EWR1 Block Storage Issues

Incident Report for Equinix Metal

Postmortem

Reason for Outage

EWR Block Storage Outage [February 2nd-3rd, 2019]

Incident: https://status.packet.com/incidents/wd043mndj0pm

Start Date: 19:20 (Saturday, February 2nd)

End Date: 23:14 (Sunday, February 3rd)

Location: EWR1

Description: ERW1 Block Storage Outage

Outage Details

On Saturday, February 2nd, 2019 at 19:20 UTC, Packet Support noticed that our EWR1 Block Storage cluster was in a failed state, putting volumes in read-only mode. We immediately escalated the issue to our storage fabric vendor and began working to identify the issue.

In the first three (3) hours, we discovered cluster nodes were being forced in a reboot mode by high-volume “garbage” initiator (repeated attach and detach requests at a DDoS level rate resulted in a series of Kernel crashes).

When the offending hosts were neutralized the cluster stabilized, and we began repairs--fixing volumes and bringing everything back online.

Due to unforeseen problems, our restoration efforts took an unacceptably long time.
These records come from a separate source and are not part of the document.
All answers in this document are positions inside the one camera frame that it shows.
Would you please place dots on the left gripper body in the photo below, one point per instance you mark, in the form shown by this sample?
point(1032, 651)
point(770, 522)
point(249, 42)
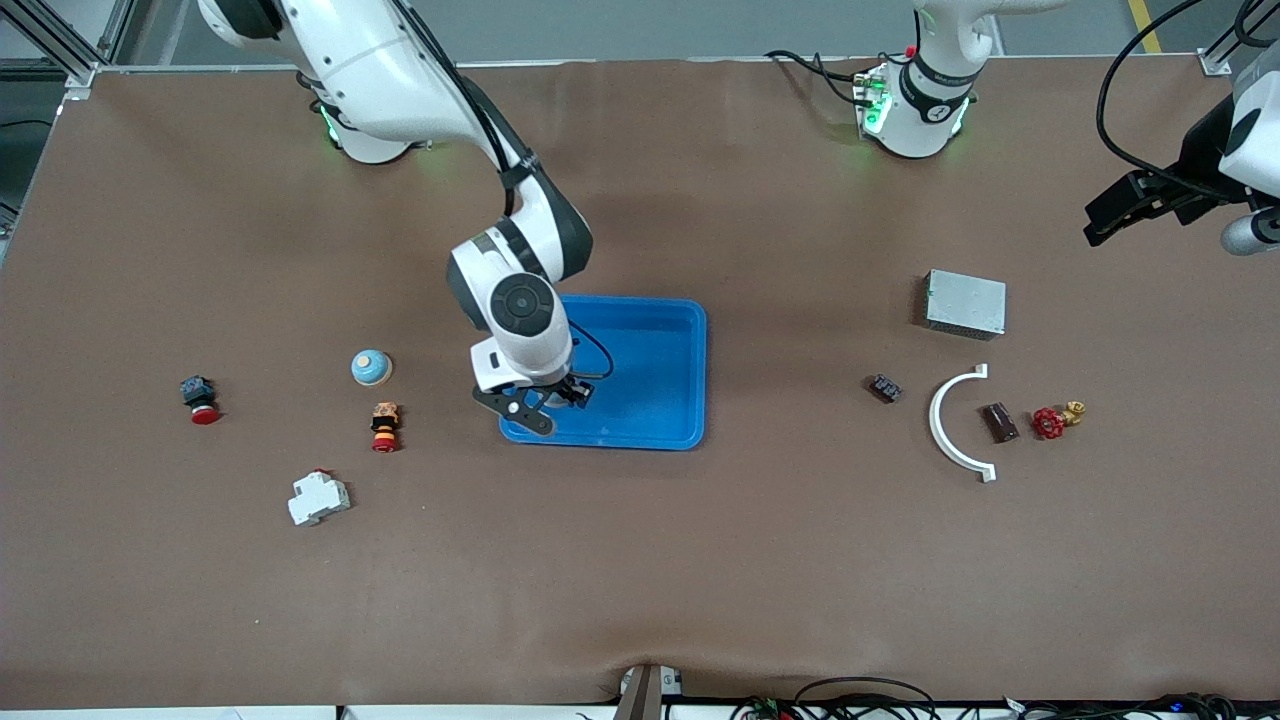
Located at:
point(1196, 158)

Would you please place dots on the blue dome call bell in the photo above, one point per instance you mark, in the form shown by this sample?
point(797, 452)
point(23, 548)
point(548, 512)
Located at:
point(370, 368)

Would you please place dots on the black cylindrical capacitor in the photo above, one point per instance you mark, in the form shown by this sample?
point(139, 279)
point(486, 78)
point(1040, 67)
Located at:
point(1000, 422)
point(884, 388)

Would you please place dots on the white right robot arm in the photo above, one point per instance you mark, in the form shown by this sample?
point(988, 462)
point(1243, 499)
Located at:
point(520, 300)

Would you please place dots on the blue plastic tray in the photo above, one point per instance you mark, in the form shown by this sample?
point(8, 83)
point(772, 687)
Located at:
point(650, 380)

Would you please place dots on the orange striped emergency stop button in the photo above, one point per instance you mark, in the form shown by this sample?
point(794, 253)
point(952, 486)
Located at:
point(385, 425)

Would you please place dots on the grey metal power supply box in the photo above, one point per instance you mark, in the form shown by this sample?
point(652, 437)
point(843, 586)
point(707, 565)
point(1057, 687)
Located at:
point(965, 303)

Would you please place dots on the white circuit breaker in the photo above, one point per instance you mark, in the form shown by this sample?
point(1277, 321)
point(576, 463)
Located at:
point(318, 498)

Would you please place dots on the red mushroom push button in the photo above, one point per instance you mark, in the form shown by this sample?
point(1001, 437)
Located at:
point(200, 398)

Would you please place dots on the aluminium frame post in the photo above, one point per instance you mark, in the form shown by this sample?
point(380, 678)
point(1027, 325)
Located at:
point(80, 75)
point(1215, 62)

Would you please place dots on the white curved plastic bracket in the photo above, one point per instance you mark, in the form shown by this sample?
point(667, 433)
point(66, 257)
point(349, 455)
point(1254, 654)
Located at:
point(935, 420)

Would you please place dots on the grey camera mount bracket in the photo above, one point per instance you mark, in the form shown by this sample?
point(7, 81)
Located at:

We deeply apologize. We are working on a root cause analysis with our vendor to prevent outages of this severity in the future.

During this time, users were unable to access existing volumes or to create, delete or attach new volumes.

No data was lost or at risk during this outage.

Follow Up Actions

We do not take this extended outage lightly and are looking at all aspects of our storage deployment, maintenance, monitoring, and incident response processes.

In the short term, to make our global fleet of block storage clusters more resilient, we will be performing a stopgap update this week. This will mitigate the Kernel crashing bug which triggered this event. We will also accelerate our scheduled upgrade to a new and more robust version of the underlying storage cluster fabric.

We plan to roll out this full upgrade across all sites this month.

Timeline

All times are in UTC.

19:20, February 2nd: Issue was discovered by our Customer Experience team

22:35, February 2nd: Issue was identified as a high volume “garbage” initiator

02:42, February 3rd: An initial fix was attempted. Unfortunately, there was a slight setback encountered that kept the nodes in a recovering state.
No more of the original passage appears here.